What is expected:
The answer is to be the data that follows, transcribed exactly, minus its pictures.

::: The data

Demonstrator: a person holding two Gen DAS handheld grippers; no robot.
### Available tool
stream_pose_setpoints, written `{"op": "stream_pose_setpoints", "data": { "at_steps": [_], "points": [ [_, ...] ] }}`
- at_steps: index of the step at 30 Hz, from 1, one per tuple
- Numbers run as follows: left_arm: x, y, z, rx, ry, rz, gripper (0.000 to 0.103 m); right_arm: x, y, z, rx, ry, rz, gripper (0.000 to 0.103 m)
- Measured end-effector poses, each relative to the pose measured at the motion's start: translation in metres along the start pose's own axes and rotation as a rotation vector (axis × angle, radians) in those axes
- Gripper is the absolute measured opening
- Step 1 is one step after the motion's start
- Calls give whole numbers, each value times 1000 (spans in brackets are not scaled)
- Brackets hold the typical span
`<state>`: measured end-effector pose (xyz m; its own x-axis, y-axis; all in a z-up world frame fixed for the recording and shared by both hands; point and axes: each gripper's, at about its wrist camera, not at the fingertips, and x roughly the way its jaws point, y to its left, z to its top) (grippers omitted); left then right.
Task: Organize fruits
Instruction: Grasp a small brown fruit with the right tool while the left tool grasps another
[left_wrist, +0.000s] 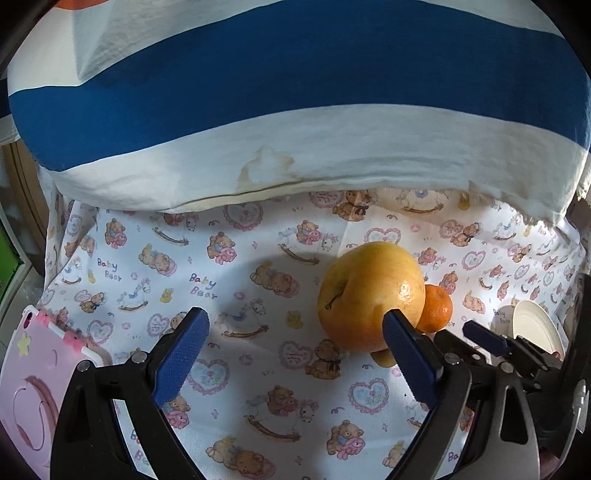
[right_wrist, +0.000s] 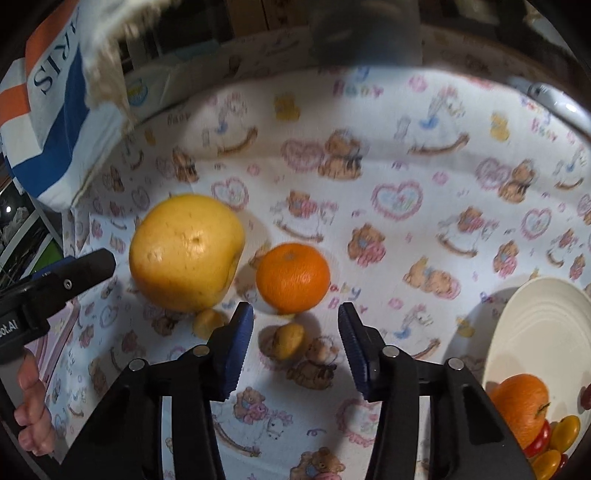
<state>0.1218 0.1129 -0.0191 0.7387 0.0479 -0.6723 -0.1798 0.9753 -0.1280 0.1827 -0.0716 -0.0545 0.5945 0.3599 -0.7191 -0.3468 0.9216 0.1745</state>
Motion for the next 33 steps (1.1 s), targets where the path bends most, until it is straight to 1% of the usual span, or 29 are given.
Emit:
{"op": "stream_pose_setpoints", "data": {
  "at_steps": [2, 6, 8, 11, 13, 16, 18, 21, 26, 29, 33],
  "points": [
    [0, -1, 0, -1, -2, -4, 94, 4, 1, -2, -10, 17, 1, 41],
    [-3, -3, 1, -1, -18, -25, 94, 10, 3, -4, -22, 39, 1, 34],
    [-3, -5, 1, 5, -16, -22, 94, 15, 4, -4, -17, 57, 15, 24],
    [0, -5, 1, 12, 6, -9, 92, 16, 3, -3, -5, 55, 32, 23],
    [5, -4, 1, 4, 40, -1, 83, 14, 3, -3, -8, 47, 41, 23],
    [12, -3, -2, -12, 87, -21, 77, 12, 6, -3, -25, 46, 53, 23],
    [14, -3, -3, -12, 102, -12, 77, 14, 11, -2, -31, 45, 69, 23],
    [13, -2, -4, -13, 96, 7, 77, 14, 14, -1, -39, 40, 74, 23],
    [16, 0, -5, -17, 119, 20, 76, 18, 20, -1, -52, 62, 89, 23],
    [12, 4, -5, -37, 102, 55, 75, 21, 29, -1, -73, 64, 101, 23],
    [5, 13, -1, -72, 80, 55, 75, 17, 36, -3, -96, 51, 138, 23]
  ]
}}
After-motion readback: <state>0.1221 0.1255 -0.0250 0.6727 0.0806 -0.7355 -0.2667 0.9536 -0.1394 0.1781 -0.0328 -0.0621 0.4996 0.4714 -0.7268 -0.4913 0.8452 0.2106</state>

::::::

Solution for this problem:
Demonstrator: a person holding two Gen DAS handheld grippers; no robot.
### Available tool
stream_pose_setpoints, written `{"op": "stream_pose_setpoints", "data": { "at_steps": [_], "points": [ [_, ...] ] }}`
- at_steps: index of the step at 30 Hz, from 1, one per tuple
- Numbers run as follows: left_arm: x, y, z, rx, ry, rz, gripper (0.000 to 0.103 m); right_arm: x, y, z, rx, ry, rz, gripper (0.000 to 0.103 m)
- Measured end-effector poses, each relative to the pose measured at the motion's start: translation in metres along the start pose's own axes and rotation as a rotation vector (axis × angle, radians) in those axes
- Gripper is the absolute measured opening
- Step 1 is one step after the motion's start
- Calls give whole numbers, each value times 1000 (spans in brackets are not scaled)
- Brackets hold the typical span
`<state>`: measured end-effector pose (xyz m; its own x-axis, y-axis; all in a z-up world frame fixed for the recording and shared by both hands; point and axes: each gripper's, at about its wrist camera, not at the fingertips, and x roughly the way its jaws point, y to its left, z to its top) (grippers omitted); left then right.
Task: Organize fruits
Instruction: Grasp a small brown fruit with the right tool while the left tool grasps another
[left_wrist, +0.000s] 
[right_wrist, +0.000s] 
<state>0.1218 0.1129 -0.0191 0.7387 0.0479 -0.6723 -0.1798 0.9753 -0.1280 0.1827 -0.0716 -0.0545 0.5945 0.3599 -0.7191 -0.3468 0.9216 0.1745</state>
Motion for the next 33 steps (1.1 s), targets where the path bends most, until it is straight to 1% of the usual span, or 29 are given.
Emit:
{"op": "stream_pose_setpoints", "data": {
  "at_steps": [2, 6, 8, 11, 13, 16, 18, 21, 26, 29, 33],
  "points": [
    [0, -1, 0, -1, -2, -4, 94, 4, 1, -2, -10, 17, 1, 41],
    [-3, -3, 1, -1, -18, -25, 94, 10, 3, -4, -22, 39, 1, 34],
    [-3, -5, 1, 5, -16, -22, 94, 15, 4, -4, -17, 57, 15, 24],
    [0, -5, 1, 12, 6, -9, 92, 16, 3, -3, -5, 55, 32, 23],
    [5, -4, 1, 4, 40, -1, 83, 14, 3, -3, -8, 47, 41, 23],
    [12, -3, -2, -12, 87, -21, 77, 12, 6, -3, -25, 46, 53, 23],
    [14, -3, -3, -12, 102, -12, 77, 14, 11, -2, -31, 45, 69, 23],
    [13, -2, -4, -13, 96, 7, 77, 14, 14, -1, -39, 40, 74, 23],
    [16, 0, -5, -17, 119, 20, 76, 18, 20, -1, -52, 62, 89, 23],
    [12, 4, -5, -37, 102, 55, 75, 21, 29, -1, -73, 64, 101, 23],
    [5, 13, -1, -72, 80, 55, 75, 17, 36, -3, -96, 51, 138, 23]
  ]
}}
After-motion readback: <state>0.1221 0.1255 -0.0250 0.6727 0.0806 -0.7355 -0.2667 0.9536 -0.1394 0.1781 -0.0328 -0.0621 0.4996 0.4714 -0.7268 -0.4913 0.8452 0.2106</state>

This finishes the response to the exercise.